L’expérience ayant montré que le plus difficile dans la fonction de Premier ministre est de savoir avoir l’adhésion d’une frange importante des différentes composantes de la societé, la question qui se pose aujourd’hui est de savoir si le nouveau Premier ministre saura faire l’unanimité autour de sa personne.
En effet, si la charge “primatoriale” n’a pas de secret pour lui, et s’il s’en est bien tiré à bon compte sous le régime finissant de Konaré en 2002 (où seules les élections captivaient les attentions), il lui faudra bien plus que sa parfaite connaissance de l’Administration pour relever le nouveau challenge à lui confié aujourd’hui par le Président Ibrahim Boubacar Kéïta. Car entre 2002 et 2015, douze bonnes années sont déjà derrière nous. Et inutile de dire que les défis actuels autant que les enjeux et le contexte dans lequel nous évoluons ne ressemblent en rien à ceux d’il y a dix ans.
En effet, le Mali revient de loin, de très loin d’ailleurs, après le coup de forfaiture d’une junte mal cadrée en 2012, combiné à l’occupation des 2/3 du territoire par une meute djihadiste dans la foulée de la folie irrédentiste des apatrides du Mouvment National pour la Libération de l’Azawad (Mnla) qui n’ont pas hésité à attaquer leur pays. Certes, un grand pas a été franchi depuis, mais les stigmates sont toujours présents avec l’absence de l’État et le règne de l’impunité qui soufflent sur Kidal, à un moment où la situation sociale et économique du pays laisse à désirer. La classe politique n’en est pas mieux.
C’est dans cette situation d’extrême difficulté, teintée d’une certaine rupture entre le Président IBK et ses électeurs que Modibo Kéïta est appelé à la rescousse du bateau Mali.

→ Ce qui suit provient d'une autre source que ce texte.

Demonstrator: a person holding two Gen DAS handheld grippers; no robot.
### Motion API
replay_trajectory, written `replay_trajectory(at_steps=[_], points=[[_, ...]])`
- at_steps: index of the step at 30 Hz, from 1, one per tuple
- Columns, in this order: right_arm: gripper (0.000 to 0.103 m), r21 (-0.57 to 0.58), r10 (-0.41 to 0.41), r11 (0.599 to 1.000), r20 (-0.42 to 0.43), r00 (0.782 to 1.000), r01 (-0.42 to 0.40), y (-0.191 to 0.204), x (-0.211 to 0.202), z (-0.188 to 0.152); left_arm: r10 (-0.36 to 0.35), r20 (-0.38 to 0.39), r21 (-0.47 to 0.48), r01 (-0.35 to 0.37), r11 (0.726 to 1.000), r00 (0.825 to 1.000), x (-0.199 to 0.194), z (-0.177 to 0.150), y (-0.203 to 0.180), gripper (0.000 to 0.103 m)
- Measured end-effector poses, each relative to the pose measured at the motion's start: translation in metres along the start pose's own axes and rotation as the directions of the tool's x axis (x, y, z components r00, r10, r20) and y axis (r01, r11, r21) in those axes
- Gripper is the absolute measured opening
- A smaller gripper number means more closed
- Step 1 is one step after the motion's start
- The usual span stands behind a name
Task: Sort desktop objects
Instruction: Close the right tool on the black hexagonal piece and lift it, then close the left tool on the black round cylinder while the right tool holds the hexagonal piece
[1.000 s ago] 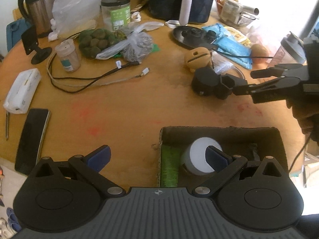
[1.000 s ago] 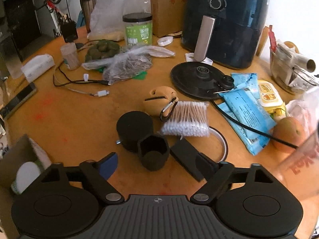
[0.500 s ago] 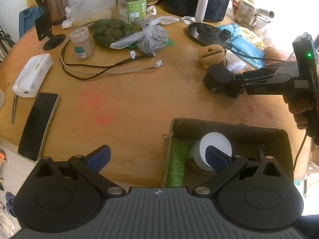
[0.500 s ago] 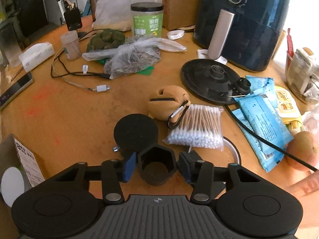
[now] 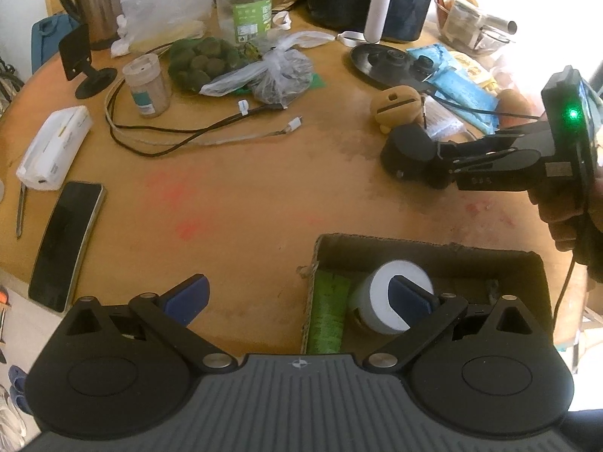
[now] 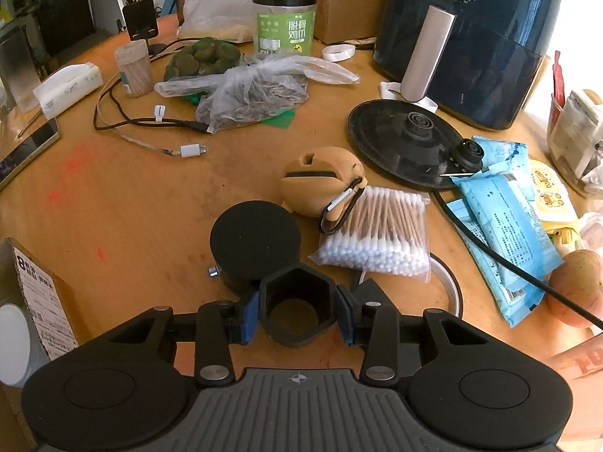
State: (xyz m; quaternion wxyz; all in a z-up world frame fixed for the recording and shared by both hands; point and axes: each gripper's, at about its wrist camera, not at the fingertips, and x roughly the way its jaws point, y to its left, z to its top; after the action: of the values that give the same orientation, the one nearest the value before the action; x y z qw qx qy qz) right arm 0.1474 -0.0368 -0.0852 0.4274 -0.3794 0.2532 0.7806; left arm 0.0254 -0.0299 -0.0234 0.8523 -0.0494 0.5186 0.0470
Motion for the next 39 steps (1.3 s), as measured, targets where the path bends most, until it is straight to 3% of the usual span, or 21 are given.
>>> replay_trajectory(at_steps=[12,17,23,29,36,39], points=[[0.044,0.026,0.018,0.999,0.021,1.000,-0.018,-0.002,-0.026,-0.003,-0.001,0.037,0.179,-0.006,0.984,0.999,0.003,0.020,-0.024,0.103],[0.044,0.075,0.010,0.997,0.049,0.999,-0.013,-0.005,-0.050,-0.010,0.001,0.096,0.289,-0.028,0.957,0.995,0.001,0.029,-0.042,0.102],[0.044,0.142,-0.019,0.990,0.086,0.996,0.007,-0.009,-0.076,-0.020,-0.010,0.166,0.317,-0.044,0.947,0.986,-0.001,0.042,-0.054,0.102],[0.044,0.214,-0.069,0.976,0.104,0.992,0.045,-0.011,-0.099,-0.031,-0.090,0.117,0.313,0.049,0.949,0.989,0.009,0.052,-0.061,0.102],[0.044,0.304,-0.111,0.949,0.097,0.989,0.077,-0.011,-0.117,-0.044,-0.067,0.016,0.309,0.059,0.949,0.998,0.030,0.057,-0.073,0.102],[0.044,0.357,-0.121,0.931,0.092,0.988,0.081,-0.013,-0.123,-0.049,-0.056,0.021,0.340,0.045,0.939,0.998,0.031,0.057,-0.077,0.102]])
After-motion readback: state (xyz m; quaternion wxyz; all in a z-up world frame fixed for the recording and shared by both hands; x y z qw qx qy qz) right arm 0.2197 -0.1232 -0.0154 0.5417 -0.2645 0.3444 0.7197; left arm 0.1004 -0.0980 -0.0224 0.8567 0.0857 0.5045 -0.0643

On ne peut pas dire qu’il n’est pas conscient de l’immensité de la tâche qui l’attend, au regard de la démarche empreinte d’ouverture qu’il a déjà initiée en direction de l’ensemble de la classe politique, majorité et opposition confondues. Depuis sa nomination, le nouveau Premier ministre a rencontré tour à tour le Rpm, le parti du Président de la République, et les principaux pôles politiques à l’Assemblée nationale (majorité/opposition).
Le même exercice, nous rassure-t-on, continuera en direction de toutes les autres forces vives de la nation. En foi des propos rapportés ça et là à l’issue de ces échanges, le Premier ministre, Modibo Keïta, n’a pas obtenu un blanc-seing des partenaires du Président, ni le quitus total de l’opposition. Mais il jouit unanimement du respect de tous ceux-ci pour s’être montré respectueux envers eux. Une leçon de sagesse qui aura manqué au Premier ministre sortant, Moussa Mara.
L’ex-Maire de la Commune IV, par inexpérience ou par fougue de la jeunesse, s’était perdu dans les polémiques et n’avait apparemment d’égard que pour sa seule personne, même pas celle du Président IBK. Ainsi il pouvait se permettre d’inviter les leaders de l’opposition à une rencontre initiée par le Président de la République par… “SMS”, manquer à l’accueil du Secrétaire général de l’Onu en visite dans notre pays, et même laisser le Président IBK sur le quai à l’Aéroport de Bamako Sénou de retour d’un Sommet des Chefs d’État à Accra… pour ne citer que ces cas.
Au contraire donc de Mara, Modibo Kéïta aura montré à la classe politique dans son ensemble qu’il sera illusoire qu’il prétende, malgré ses pouvoirs, gérer le bateau/Mali sans son appui et son accompagnement. Un bon point de départ donc pour le nouveau Premier ministre, pourvu que le cap soit maintenu.
L’autre terrain sur lequel le nouveau Premier ministre sera particulièrement sollicité est le social. En effet, comme souligner un peu plus haut on n’est plus loin de la rupture entre le Président IBK et les Maliens qui sont loin de voir un changement dans leur quotidien. Or, ils ont 77% à lui accorder leurs suffrages, pas seulement pour gérer la crise du Nord, mais aussi pour leur offrir les garanties d’une vie meilleure.
A ce jour encore, soit 16 mois que le Président IBK est à Koulouba, ils ne vivent plus, ils tentent plutôt de survivre. Il appartient donc au nouveau Premier ministre de renverser la tendance en oeuvrant pour le bien-être des Maliens. En fait, il s’agira pour l’essentiel pour Modibo Kéïta et son équipe de travailler à trouver un équilibre entre les deux extrêmes : les attentes et aspirations des Maliens, et la gestion rapide de la crise du Nord, en somme la base de ceux pour lesquels IBK a été élu à la magistrature suprême du Mali.